There is no recommendation whether to use a Dacron patch or a graft interposition after excision of the cyst due to rarity of the aortic hydatidosis. By the use of partial resection and patch repair, good outcome in a descending aortic [5], recurrent fatal bleeding in one [2], and false aneurysm in another case [6] of abdominal aortic hydatidosis were reported. However, resection with graft interposition has been successful in all reported cases [1,7]. In addition to graft interposition, we removed all the pericystic adventitia in order not to leave a cavity behind due to its potential risk for perigraft infection.
We preferred not to use the femoral artery cannulation since the retrograde flow might cause turbulence and dislodge emboli to the innominate artery. Axillary artery cannulation could have been used with its benefits such as avoidance of aortic handling and ability to deliver antegrade cerebral perfusion to limit brain ischemia.
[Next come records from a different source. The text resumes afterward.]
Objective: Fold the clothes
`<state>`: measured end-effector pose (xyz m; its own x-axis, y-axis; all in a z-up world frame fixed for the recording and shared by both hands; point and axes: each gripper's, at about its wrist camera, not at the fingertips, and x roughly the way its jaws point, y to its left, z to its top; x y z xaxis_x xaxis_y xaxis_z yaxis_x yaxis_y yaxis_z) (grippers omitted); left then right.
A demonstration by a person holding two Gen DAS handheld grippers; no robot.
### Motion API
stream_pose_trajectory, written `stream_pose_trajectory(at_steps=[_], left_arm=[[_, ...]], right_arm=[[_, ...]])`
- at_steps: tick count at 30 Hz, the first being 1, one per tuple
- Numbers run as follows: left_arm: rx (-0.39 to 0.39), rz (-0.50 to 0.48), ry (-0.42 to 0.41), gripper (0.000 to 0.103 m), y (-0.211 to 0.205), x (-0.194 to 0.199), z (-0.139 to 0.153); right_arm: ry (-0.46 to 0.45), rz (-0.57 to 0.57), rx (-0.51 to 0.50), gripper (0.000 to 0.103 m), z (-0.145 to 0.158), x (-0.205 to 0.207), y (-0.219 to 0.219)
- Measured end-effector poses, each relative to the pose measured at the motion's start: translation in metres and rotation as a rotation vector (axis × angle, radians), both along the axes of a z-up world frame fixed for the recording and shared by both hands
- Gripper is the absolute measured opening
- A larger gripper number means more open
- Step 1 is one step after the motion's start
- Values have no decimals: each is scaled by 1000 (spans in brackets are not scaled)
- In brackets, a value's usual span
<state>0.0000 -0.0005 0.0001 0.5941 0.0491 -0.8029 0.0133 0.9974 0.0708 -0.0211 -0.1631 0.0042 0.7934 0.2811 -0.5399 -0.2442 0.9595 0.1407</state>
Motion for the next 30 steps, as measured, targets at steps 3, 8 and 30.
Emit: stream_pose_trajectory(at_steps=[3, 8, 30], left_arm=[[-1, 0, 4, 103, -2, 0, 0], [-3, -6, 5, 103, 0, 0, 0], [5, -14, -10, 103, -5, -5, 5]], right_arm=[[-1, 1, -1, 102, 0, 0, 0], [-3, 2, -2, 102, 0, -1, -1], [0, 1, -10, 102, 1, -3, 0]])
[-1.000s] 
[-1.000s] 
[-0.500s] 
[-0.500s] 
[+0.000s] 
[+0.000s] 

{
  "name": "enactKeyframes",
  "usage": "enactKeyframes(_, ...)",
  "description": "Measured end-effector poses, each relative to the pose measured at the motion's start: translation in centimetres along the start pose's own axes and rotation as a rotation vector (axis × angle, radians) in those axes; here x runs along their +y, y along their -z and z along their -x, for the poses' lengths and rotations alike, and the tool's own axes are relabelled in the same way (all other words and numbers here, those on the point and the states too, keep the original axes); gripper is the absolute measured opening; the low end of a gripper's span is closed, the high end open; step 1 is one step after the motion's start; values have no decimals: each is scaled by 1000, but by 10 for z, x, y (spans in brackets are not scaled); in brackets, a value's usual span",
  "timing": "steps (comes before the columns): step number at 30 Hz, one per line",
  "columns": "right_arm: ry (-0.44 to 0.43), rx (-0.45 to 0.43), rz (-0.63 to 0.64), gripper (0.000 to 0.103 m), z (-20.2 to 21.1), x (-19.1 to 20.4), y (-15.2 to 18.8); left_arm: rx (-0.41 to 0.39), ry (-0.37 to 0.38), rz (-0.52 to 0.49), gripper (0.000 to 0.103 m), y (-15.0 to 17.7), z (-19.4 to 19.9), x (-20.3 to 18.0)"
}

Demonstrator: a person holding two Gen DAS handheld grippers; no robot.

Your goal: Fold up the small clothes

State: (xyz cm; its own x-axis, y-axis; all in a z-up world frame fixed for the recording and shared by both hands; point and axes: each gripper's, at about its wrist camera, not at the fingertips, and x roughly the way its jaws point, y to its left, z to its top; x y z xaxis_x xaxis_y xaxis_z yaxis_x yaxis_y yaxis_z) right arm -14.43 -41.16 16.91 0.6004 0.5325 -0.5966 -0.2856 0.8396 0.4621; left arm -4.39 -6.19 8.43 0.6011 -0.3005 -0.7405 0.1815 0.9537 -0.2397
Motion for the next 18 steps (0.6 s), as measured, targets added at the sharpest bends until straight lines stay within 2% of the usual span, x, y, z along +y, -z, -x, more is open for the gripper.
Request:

Although we routinely use subclavian artery cannulation for aortic arch surgery, we were not sure whether the orifice of the innominate artery was involved by the cystic tissue. With the concern of small possibility of causing particle dislodgement to descending aorta by retrograde flow, we decided not to use it. However, to remove all the friable components of the cyst prolonged the circulatory arrest time. In spite of that, patient did not develop any temporary neurological dysfunction.
Regardless of the surgical technique used, close follow-up is warranted to detect possible recurrence at an early stage. Hydatidosis of the aorta can be treated surgically by careful application of aortic surgery routine. Although the literature data are very limited, we believe that the aortic procedure of choice should be graft interpositon rather than patch repair.